La palabra sororidad aún es nueva en el discurso público a pesar de su antigüedad. Cuando se le menciona aún se levantan muchas cejas o se abren muchas bocas por el asombro de quienes ignoran su significado: solidaridad entre mujeres, especialmente ante actitudes y comportamientos machistas.
Hay términos como fraternidad, en contraste, cuyo uso en el lenguaje es popular y común, por lo menos desde hace 250 años con la Revolución Francesa.
La violencia machista, en cambio, es ampliamente conocida y sufrida, sobre todo por las mujeres, pero también se ha operado un cambio en el discurso público, donde se ha dado por llamarle violencia de género, en un ánimo de tratar de ser más incluyente pero que obscurece su significado real: las prácticas violentas que llegan incluso al feminicidio por parte de los hombres, aunque el discurso machista llega a impregnarse incluso entre las mujeres.

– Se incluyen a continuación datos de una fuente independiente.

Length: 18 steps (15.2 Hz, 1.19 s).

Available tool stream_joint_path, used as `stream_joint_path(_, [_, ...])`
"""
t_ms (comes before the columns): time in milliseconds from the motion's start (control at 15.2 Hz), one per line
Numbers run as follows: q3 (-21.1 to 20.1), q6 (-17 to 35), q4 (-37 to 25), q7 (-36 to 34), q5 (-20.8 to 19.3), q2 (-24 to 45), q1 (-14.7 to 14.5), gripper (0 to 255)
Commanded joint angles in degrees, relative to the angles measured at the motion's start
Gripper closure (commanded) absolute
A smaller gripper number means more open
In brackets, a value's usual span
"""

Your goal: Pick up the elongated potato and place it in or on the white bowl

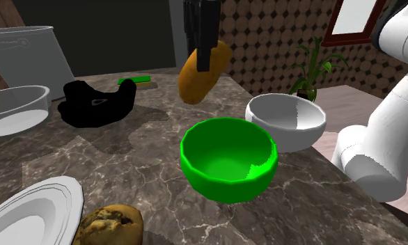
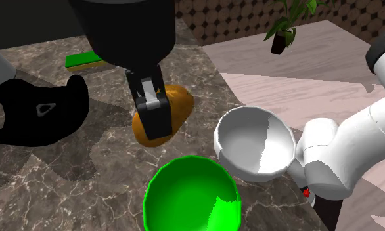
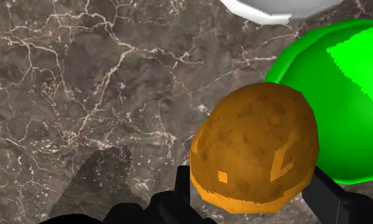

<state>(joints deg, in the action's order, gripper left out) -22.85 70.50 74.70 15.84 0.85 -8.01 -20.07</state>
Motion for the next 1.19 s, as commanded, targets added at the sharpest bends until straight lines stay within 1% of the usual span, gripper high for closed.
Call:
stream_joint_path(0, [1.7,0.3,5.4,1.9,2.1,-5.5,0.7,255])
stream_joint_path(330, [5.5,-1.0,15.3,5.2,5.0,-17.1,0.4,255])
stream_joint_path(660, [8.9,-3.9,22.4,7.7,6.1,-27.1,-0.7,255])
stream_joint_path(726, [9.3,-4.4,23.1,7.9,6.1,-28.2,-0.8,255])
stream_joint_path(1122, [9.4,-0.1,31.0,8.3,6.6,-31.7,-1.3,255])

Los hombres tenemos que plantearnos ponerle fin a la violencia que cobra la vida de 10 mujeres todos los días en México. Debemos abrir los ojos ante los tendederos en que las estudiantes revelan abusos, acosos y violaciones cometidas en su contra en las escuelas y debemos abrir los oídos a sus denuncias.

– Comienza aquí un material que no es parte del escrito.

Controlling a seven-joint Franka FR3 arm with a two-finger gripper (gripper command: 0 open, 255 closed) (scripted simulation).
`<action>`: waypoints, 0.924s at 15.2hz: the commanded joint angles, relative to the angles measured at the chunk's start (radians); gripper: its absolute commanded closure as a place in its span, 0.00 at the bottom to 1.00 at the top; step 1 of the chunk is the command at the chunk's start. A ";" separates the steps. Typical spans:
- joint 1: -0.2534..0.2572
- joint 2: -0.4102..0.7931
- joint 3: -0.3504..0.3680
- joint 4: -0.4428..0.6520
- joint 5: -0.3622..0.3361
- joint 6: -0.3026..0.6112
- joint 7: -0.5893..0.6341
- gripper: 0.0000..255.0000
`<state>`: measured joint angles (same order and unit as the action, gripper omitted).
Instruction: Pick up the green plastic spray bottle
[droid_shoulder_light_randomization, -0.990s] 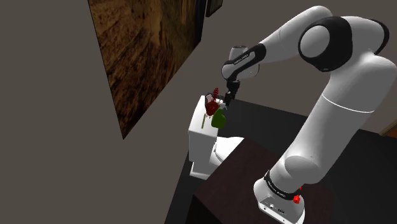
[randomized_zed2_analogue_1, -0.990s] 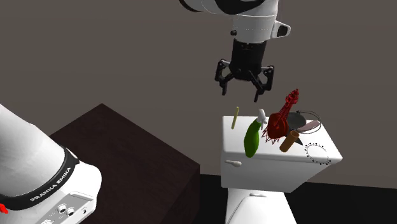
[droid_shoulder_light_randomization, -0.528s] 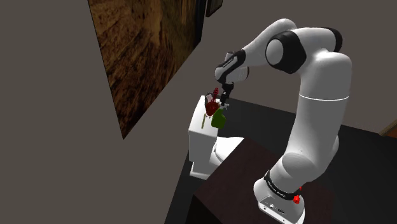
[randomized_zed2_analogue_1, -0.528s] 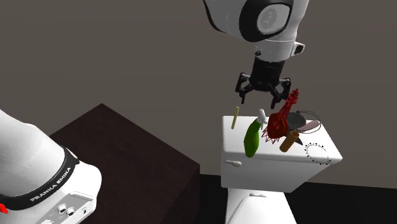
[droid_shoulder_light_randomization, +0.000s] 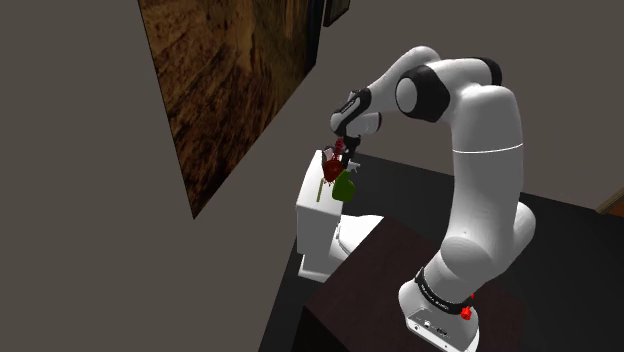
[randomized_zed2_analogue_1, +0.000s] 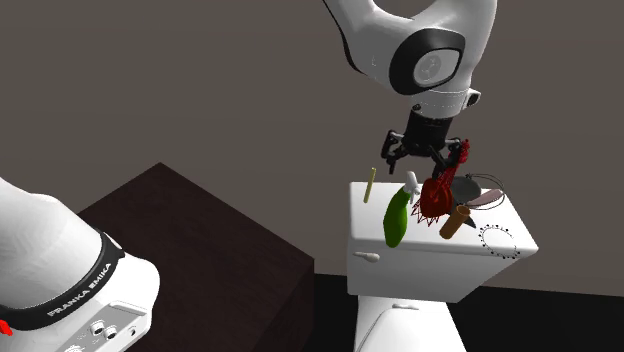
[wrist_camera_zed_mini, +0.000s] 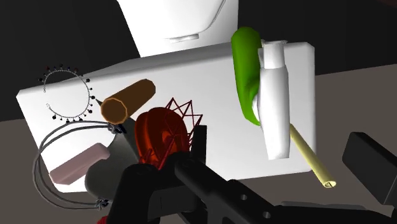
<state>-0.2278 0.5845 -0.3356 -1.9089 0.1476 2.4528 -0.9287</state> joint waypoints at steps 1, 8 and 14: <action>-0.006 0.019 0.006 -0.001 0.007 0.020 -0.005 0.00; -0.012 0.039 0.012 0.003 0.014 0.036 -0.009 1.00; -0.010 0.036 0.011 0.002 0.013 0.034 -0.007 1.00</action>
<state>-0.2386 0.6213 -0.3241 -1.9067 0.1607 2.4876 -0.9371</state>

Extraña que muchos compañeros parecieran aún no haber registrado la revolución que se operó en el feminismo y en las luchas de las mujeres con la aparición del me too, con la viralidad y el éxito de canciones de protesta como “La culpa no era mía” del colectivo chileno LasTesis, o de la “Canción sin miedo” de Vivir Quintana, con la primavera violeta y las manifestaciones donde ha sido común la intervención de monumentos.
La sociedad está cambiando de manera acelerada con la aparición de leyes e instituciones que buscan garantizar el acceso de las mujeres a una vida libre de violencia (así se llama la ley respectiva, por cierto), pero no basta.

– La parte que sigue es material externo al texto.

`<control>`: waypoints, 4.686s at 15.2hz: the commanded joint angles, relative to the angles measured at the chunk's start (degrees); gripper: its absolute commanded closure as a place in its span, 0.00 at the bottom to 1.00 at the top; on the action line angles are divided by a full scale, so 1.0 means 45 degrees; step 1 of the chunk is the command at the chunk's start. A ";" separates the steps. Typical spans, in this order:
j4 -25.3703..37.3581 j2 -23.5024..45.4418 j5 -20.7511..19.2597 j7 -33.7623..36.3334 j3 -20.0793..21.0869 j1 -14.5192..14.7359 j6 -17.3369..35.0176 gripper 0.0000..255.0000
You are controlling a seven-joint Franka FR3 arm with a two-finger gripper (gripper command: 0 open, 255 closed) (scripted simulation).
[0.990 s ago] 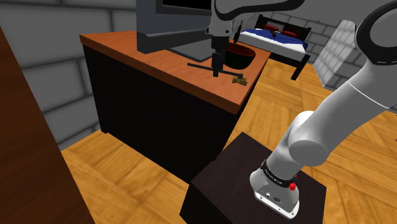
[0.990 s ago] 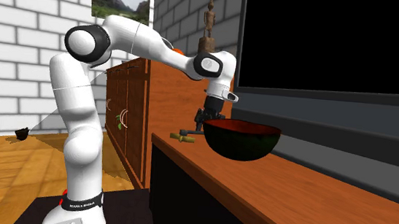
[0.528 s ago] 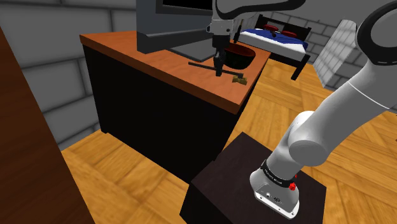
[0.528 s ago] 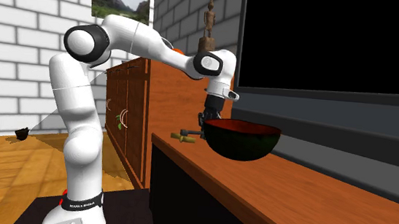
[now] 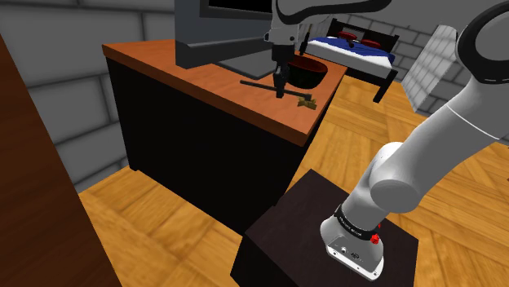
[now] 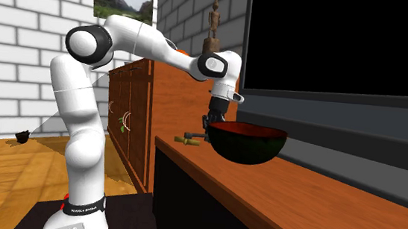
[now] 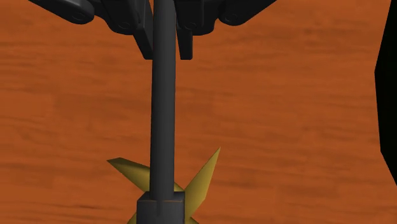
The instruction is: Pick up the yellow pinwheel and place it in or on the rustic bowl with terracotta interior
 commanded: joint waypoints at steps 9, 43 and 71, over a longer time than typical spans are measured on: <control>0.1620 0.0088 0.0068 -0.0112 0.0044 0.0038 -0.1633 1.00; 0.9602 0.3531 -0.0236 -0.4473 -0.1950 -0.1754 -0.5896 1.00; 0.7248 0.3729 -0.0306 -0.5552 -0.2513 -0.2530 -0.3208 0.00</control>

El peso del patriarcado, la cultura machista y la educación conservadora son difíciles de echar abajo, tanto como romper los pactos de silencio y complicidad entre los hombres.
Todos los días hay mujeres agredidas, personas gays o lesbianas discriminadas, despedidas o acosadas, integrantes de la comunidad trans asesinados y la mayor parte de esas agresiones y crímenes proviene de los propios hombres, muchos de ellos integrantes de las familias de las víctimas.
Esa realidad no va a cambiar sólo porque cambiemos el lenguaje, o porque sigamos las polémicas entre feministas y trans, hay tareas de educación, legislación, procuración y aplicación de la justicia que penden de la decisión de muchos hombres que ocupan posiciones de poder.
Por eso requerimos aprender de la sororidad y reforzar toda aquella práctica que vaya en la dirección de terminar con el patriarcado, que solo no se va a caer. Quizá la fuerza de la revolución feminista logre derrumbarlo sin nuestra participación, pero colaborar de nuestra parte no cuesta mucho y puede que apresure el cambio.
Aprendamos de la sororidad porque quizá hasta ahora no haya intervención más afortunada del himno que la hecha por Vivir Quintana: “¡Que retiemble en sus centros la tierra, al sororo rugir del amor!”.